Among the nominations for “A Black Lady Sketch Show” is one for director Dime Davis, the first Black woman ever nominated for directing a variety series. “She’s incredible, and the cinematic nature of our show is unlike any other sketch show out there,” Thede said. “I’ve worked in a lot of television, but this show in particular, I know how much people work themselves to the point of exhaustion to make it great and to make it cinematic and to make it everything that I wanted in my vision. And I don’t take that lightly, you know?”

The nomination was part of a record-breaking year for nonwhite nominees, but Thede is adamant that people shouldn’t think that the nominations came because voters were influenced by the Black Lives Matter protests.

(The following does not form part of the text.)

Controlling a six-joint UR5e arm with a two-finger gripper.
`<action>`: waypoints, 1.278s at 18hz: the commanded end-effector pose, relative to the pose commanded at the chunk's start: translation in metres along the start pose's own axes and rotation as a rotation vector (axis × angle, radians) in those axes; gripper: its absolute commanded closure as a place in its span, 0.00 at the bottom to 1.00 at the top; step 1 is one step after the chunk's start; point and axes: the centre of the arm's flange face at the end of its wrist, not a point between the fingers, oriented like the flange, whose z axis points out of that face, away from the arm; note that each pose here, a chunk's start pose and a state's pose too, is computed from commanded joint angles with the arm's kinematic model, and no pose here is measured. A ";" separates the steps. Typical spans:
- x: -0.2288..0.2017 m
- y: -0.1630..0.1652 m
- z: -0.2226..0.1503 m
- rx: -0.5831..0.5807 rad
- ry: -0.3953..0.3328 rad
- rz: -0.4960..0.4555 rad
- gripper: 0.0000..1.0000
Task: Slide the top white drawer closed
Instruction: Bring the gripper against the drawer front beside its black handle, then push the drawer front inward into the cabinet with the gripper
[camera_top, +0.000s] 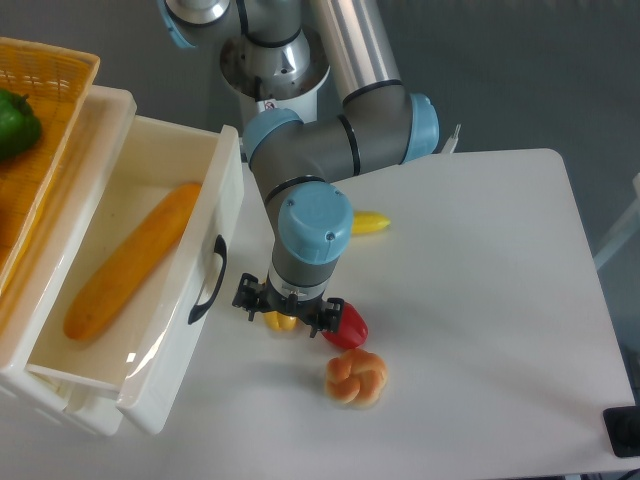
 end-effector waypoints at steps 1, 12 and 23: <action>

“I don’t want people to take away that Black people were nominated because of the social justice demands,” she said. “You can’t argue that anyone who was nominated didn’t deserve it. When you look at “Insecure” and “Little Fires Everywhere” and “This Is Us” and “Watchmen” and our show, these are all shows that deserve the nominations that they got. There were no pity nominations. I truly think this would have happened regardless and deserved to happen regardless.

And I think that it just sucks because we don’t get to celebrate together. A lot of my friends are nominated and it’s great to be in such an amazing company, but we obviously can’t gather at the ceremony. That makes it a little bittersweet.”